Title: Harvester-based sensing system for cotton fiber-quality mapping

Author
item SCHIELACK, V - Texas A&M University
item THOMASSON, J - Texas A&M University
item Sui, Ruixiu
item GE, Y - University Of Nebraska

Submitted to: Journal of Cotton Science
Publication Type: Peer Reviewed Journal
Publication Acceptance Date: 11/22/2016
Publication Date: 12/30/2016
Citation: Schielack, V.P., Thomasson, J.A., Sui, R., Ge, Y. 2016. Harvester-based sensing system for cotton fiber-quality mapping. Journal of Cotton Science. 20:386-393.

Interpretive Summary: Cotton farm revenue is determined by two major factors, yield and fiber quality, both of which vary significantly across farm fields. Precision agriculture in cotton production attempts to maximize profitability by exploiting information on field spatial variability to optimize the fiber yield and quality. For precision agriculture to be economically viable, collection of spatial variability data within a field must be automated and incorporated into normal harvesting and ginning operations. In collaboration with the Professor at Texas A&M University, Researcher at USDA-ARS Crop Production Systems Research Unit in Stoneville, MS designed and built an automated prototype system that uses image processing to estimate the micronaire value of cotton fiber during harvest. The prototype system developed shows promise for in-situ measurement of cotton fiber quality, specifically micronaire, and can enable creation of fiber quality maps to improve crop management and ultimately profitability.
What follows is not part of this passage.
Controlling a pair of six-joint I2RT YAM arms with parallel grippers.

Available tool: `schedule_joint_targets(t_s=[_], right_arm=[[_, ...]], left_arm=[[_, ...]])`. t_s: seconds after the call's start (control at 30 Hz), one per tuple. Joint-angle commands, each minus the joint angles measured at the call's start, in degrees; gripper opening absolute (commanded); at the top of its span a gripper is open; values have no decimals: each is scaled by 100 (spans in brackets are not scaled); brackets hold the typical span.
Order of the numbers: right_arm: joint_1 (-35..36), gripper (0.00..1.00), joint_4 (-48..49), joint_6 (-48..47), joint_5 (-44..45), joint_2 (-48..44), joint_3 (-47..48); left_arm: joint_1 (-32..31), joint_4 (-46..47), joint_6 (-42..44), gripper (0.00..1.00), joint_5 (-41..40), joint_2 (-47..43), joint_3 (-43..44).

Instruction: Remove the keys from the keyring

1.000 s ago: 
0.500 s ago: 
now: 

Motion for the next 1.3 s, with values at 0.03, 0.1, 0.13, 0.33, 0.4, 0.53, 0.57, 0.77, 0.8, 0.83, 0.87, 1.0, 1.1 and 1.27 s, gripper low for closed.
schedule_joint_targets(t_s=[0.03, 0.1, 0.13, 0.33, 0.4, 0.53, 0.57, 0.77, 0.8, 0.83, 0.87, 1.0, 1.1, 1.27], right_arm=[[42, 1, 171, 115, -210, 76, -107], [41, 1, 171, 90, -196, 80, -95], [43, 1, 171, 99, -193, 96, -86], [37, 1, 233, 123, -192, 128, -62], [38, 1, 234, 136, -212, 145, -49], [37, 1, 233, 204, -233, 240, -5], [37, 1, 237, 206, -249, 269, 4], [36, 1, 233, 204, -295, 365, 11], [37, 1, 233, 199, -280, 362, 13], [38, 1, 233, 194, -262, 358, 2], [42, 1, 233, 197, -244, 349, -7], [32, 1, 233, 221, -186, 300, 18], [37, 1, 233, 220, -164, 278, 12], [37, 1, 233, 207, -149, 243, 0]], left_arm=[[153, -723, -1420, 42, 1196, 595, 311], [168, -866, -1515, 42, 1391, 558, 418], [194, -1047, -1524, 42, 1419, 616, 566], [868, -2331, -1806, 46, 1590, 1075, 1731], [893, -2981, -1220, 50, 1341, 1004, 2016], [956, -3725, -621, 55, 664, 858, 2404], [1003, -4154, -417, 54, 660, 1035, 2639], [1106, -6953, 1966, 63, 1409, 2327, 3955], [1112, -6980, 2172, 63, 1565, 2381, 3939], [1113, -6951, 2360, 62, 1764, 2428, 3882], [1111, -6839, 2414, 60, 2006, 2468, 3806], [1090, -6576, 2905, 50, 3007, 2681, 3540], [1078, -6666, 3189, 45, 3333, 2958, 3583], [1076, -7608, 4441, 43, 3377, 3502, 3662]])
Technical Abstract: Precision agriculture in cotton production attempts to maximize profitability by exploiting information on field spatial variability to optimize the fiber yield and quality. For precision agriculture to be economically viable, collection of spatial variability data within a field must be automated and incorporated into normal harvesting and ginning operations. An automated prototype system that uses image processing to estimate the micronaire value of cotton fiber during harvest was designed and built. The system was based on a camera with a visible Indium Gallium Arsenide (VisGaAs) detector sensitive to a broad range of visible and near-infrared (NIR) energy. Image processing algorithms were developed to identify foreign matter in the images so that it could be excluded from the measurement of reflectance in three NIR wavebands. After the effects of foreign matter were removed, the NIR reflectance measurements had a strong relationship to standard micronaire measurements, even though the measurements were made on seed cotton, which has a high level of foreign matter compared to fiber samples. A simplified version of the system could be constructed from a similar camera with only three optical band-pass filters at 650, 1550, and 1650 nm. The prototype system developed shows promise for in-situ measurement of cotton fiber quality, specifically micronaire, and can enable creation of fiber quality maps to improve crop management and ultimately profitability.